Survival Concept-Based Learning Models
Stanislav R. Kirpichenko, Lev V. Utkin, Andrei V. Konstantinov, Natalya M. Verbova
TL;DR
This work addresses survival analysis with censored data by introducing two concept-based survival models, SurvCBM and SurvRCM, that integrate a concept bottleneck with Cox or Beran survival predictors. SurvCBM jointly learns concept predictions and survival functions end-to-end, enabling interpretable predictions in terms human-understandable concepts. The paper develops two interpretability pathways: linear concept contributions under the Cox model and instance-based explanations via the Beran estimator, and demonstrates that SurvCBM consistently outperforms alternatives across synthetic MNIST/CIFAR-10 datasets. The findings establish the value of incorporating concept information into survival analysis for improved accuracy and interpretability, with public code provided for replication and extension.
Abstract
Concept-based learning enhances prediction accuracy and interpretability by leveraging high-level, human-understandable concepts.

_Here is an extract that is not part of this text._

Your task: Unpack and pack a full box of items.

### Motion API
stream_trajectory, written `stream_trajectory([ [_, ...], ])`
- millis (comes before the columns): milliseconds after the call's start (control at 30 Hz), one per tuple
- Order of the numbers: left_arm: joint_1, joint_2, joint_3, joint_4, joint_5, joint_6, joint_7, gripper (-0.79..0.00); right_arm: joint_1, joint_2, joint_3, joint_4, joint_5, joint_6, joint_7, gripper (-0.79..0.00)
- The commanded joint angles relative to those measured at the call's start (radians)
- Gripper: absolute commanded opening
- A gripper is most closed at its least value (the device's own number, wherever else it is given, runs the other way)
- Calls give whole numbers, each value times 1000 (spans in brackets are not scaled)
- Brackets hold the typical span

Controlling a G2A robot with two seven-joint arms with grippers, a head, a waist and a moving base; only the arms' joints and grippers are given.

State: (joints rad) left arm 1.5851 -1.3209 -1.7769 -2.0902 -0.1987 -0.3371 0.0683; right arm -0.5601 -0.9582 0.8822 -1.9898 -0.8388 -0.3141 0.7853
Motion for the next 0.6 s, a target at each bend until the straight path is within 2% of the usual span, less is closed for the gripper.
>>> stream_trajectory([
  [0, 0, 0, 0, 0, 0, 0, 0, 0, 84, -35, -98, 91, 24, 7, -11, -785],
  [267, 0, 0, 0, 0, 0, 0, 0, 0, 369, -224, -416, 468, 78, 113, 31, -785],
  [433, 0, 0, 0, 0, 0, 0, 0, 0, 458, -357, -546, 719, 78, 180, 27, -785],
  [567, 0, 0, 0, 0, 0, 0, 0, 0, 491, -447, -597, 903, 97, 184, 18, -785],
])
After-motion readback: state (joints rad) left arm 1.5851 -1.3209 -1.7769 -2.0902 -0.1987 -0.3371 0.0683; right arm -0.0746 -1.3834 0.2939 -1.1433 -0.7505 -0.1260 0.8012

However, existing CBL frameworks do not address survival analysis tasks, which involve predicting event times in the presence of censored data -- a common scenario in fields like medicine and reliability analysis. To bridge this gap, we propose two novel models: SurvCBM (Survival Concept-based Bottleneck Model) and SurvRCM (Survival Regularized Concept-based Model), which integrate concept-based learning with survival analysis to handle censored event time data. The models employ the Cox proportional hazards model and the Beran estimator. SurvCBM is based on the architecture of the well-known concept bottleneck model, offering interpretable predictions through concept-based explanations. SurvRCM uses concepts as regularization to enhance accuracy. Both models are trained end-to-end and provide interpretable predictions in terms of concepts. Two interpretability approaches are proposed: one leveraging the linear relationship in the Cox model and another using an instance-based explanation framework with the Beran estimator. Numerical experiments demonstrate that SurvCBM outperforms SurvRCM and traditional survival models, underscoring the importance and advantages of incorporating concept information. The code for the proposed algorithms is publicly available.